Her half-laugh and the way she turned away to compose herself before looking down her nose at me made her feelings absolutely clear. Child, her eyes said, don't be stupid. You live in Sweden, and the world is always going to get better and better. This was 2009, and the far-right conservatives who want to restrict access to abortions were not yet the second-largest party in the opinion polls. "I am going to refer you to a therapist here at the hospital. If you can convince her, I will approve you for the procedure."
I specifically wanted the Essure procedure because it was the option with the lowest impact on the body — a nickel titanium coil is inserted into each of the woman's fallopian tubes through the vagina. Her body then responds to the intrusive metal by growing new tissue around it until the fallopian tubes close up, effectively stopping the eggs from ever meeting sperm.
At the time, fewer than 30 hospitals in Sweden had the necessary training to administer the procedure. Out of the 10,000 women in the country sterilized that year, 0.06% chose Essure. Tubal ligation ("having your tubes tied") remains the ubiquitous choice.

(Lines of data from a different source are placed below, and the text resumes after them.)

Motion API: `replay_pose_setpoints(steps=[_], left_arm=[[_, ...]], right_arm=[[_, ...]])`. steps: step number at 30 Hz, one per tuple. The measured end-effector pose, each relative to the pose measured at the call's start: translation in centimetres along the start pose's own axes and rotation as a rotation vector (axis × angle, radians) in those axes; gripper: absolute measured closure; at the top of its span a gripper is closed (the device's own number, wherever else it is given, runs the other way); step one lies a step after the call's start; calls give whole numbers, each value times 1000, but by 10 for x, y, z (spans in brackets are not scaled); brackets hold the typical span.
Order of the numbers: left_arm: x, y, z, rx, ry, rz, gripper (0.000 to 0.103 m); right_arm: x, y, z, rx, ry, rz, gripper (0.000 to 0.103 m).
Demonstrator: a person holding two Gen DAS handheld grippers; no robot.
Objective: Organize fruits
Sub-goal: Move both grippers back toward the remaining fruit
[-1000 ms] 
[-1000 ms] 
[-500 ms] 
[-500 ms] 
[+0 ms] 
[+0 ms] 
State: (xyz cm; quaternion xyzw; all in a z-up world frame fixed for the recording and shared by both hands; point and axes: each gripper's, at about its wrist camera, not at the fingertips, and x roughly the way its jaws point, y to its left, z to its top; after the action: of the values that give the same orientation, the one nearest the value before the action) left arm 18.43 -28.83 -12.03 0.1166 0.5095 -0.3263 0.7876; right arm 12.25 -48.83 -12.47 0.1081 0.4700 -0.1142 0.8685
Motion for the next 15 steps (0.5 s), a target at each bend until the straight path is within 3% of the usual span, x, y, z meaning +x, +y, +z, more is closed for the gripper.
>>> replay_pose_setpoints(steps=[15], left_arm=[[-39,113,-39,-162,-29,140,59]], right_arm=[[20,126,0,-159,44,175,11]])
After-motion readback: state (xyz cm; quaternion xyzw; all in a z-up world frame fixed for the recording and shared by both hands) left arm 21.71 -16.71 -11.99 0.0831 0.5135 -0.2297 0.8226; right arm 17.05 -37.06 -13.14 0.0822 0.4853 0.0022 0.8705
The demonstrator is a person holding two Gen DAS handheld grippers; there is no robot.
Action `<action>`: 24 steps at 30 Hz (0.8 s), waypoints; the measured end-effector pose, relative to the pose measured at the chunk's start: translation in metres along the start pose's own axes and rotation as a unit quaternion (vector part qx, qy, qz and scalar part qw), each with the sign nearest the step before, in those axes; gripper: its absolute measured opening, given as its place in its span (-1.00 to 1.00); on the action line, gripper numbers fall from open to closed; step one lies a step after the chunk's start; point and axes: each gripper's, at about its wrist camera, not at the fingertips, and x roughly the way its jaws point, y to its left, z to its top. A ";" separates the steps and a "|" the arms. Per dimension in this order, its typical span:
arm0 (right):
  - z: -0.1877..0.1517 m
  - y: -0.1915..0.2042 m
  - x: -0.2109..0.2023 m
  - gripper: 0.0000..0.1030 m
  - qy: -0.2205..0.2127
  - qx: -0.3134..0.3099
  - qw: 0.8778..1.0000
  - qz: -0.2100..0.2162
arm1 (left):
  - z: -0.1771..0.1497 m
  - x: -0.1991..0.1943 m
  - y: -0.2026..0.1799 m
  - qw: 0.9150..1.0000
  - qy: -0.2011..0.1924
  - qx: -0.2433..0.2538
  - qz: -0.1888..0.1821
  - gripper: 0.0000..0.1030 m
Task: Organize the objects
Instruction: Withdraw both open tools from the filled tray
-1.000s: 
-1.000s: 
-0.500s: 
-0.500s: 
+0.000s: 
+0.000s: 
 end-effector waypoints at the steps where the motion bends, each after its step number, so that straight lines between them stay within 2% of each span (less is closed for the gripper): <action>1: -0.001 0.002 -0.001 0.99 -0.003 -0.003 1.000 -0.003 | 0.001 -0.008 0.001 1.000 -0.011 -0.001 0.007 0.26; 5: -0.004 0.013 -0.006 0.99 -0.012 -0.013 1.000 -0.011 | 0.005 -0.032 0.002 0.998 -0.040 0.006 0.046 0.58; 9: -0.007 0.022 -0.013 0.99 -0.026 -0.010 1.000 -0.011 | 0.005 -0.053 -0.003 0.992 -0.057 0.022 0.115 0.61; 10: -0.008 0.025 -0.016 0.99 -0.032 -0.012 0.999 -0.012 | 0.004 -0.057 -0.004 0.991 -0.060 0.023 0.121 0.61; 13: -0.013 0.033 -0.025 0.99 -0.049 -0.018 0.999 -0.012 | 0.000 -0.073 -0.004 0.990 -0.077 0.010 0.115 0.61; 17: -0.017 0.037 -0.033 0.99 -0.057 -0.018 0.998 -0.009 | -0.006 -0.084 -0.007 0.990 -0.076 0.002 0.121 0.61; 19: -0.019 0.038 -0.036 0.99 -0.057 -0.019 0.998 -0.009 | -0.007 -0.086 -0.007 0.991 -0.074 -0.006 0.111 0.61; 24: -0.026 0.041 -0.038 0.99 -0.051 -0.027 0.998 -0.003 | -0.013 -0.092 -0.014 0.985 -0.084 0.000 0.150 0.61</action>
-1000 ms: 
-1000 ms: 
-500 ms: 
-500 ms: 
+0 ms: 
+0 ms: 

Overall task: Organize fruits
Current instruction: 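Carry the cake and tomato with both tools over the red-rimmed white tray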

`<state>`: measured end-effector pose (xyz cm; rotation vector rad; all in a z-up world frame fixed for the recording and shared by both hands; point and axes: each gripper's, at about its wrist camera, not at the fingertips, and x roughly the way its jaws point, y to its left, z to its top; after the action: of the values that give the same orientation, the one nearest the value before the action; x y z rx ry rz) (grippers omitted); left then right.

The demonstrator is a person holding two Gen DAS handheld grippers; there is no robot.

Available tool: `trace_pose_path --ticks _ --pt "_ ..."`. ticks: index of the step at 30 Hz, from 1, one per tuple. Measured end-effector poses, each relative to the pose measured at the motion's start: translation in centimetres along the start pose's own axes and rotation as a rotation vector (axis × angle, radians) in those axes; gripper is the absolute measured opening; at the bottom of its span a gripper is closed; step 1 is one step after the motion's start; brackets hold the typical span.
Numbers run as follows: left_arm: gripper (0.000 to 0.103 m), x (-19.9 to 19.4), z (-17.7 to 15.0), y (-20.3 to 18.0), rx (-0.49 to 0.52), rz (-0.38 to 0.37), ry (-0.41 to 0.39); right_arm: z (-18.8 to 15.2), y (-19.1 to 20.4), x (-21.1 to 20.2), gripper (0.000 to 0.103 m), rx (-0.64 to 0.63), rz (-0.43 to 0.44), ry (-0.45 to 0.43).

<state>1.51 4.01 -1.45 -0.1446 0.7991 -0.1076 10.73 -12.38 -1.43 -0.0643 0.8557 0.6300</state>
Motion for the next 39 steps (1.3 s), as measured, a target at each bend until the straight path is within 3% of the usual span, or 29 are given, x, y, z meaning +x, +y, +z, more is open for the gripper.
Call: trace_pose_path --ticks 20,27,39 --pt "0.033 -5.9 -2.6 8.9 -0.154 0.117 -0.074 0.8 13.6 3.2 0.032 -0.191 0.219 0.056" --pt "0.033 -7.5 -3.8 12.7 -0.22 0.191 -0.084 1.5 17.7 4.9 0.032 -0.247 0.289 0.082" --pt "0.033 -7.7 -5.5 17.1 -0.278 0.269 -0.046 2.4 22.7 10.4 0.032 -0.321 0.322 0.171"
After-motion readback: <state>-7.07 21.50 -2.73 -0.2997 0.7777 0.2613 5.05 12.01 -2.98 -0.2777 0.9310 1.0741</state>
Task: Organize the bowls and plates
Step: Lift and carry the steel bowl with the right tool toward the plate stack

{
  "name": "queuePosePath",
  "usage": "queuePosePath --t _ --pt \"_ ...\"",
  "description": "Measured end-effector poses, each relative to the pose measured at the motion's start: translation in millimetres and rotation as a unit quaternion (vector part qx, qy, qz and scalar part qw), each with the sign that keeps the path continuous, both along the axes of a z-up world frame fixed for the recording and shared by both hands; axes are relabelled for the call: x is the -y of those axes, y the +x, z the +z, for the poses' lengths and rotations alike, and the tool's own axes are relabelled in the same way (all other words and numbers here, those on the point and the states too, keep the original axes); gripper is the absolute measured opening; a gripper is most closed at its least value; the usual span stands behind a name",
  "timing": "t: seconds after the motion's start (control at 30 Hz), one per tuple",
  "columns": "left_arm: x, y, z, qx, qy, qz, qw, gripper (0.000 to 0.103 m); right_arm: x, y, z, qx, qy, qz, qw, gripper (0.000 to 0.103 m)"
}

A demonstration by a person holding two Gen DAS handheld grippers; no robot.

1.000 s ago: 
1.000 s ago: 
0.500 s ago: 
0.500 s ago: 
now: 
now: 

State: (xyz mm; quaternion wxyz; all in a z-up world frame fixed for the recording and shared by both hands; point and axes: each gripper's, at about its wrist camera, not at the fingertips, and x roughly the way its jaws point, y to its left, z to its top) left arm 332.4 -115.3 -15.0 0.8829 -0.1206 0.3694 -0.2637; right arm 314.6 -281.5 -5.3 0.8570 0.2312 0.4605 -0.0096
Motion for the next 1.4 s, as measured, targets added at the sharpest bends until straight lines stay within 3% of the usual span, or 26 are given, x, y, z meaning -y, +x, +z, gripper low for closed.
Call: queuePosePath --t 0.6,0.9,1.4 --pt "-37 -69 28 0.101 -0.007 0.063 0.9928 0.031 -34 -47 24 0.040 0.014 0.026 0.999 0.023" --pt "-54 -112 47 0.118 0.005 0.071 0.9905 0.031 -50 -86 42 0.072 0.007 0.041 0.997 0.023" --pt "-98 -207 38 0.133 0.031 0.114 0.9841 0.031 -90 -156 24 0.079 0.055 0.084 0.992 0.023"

I had spent months poring over testimonials and documentation detailing all available types of sterilization, regularly presenting my findings to my husband. Together we decided on Essure because of its less invasive nature and shorter recovery time. If I was unable to get the procedure, we decided my husband would ask for a vasectomy.
The dark and empty hospital corridor leading to the therapist's office was not wide enough for a medical emergency. There was no waiting room. I had the distinct feeling that this corridor was not meant for me. I was nervous about the amount of power the stranger behind the door might wield over my future. This is what I imagine waiting outside of the headmaster's office feels like.
The office could barely fit her desk. When I sat down opposite her, I tucked my feet under the chair so I would not accidentally kick her toes.
As I answered questions about my parents’ marriage and my early childhood, my mind explored strategic options. Would the truth about my brother's autism and sister-in-law's cerebral palsy highlight my understanding of parental sacrifice and lifelong commitment, or would it be twisted into a convenient scapegoat for my unconventional stance?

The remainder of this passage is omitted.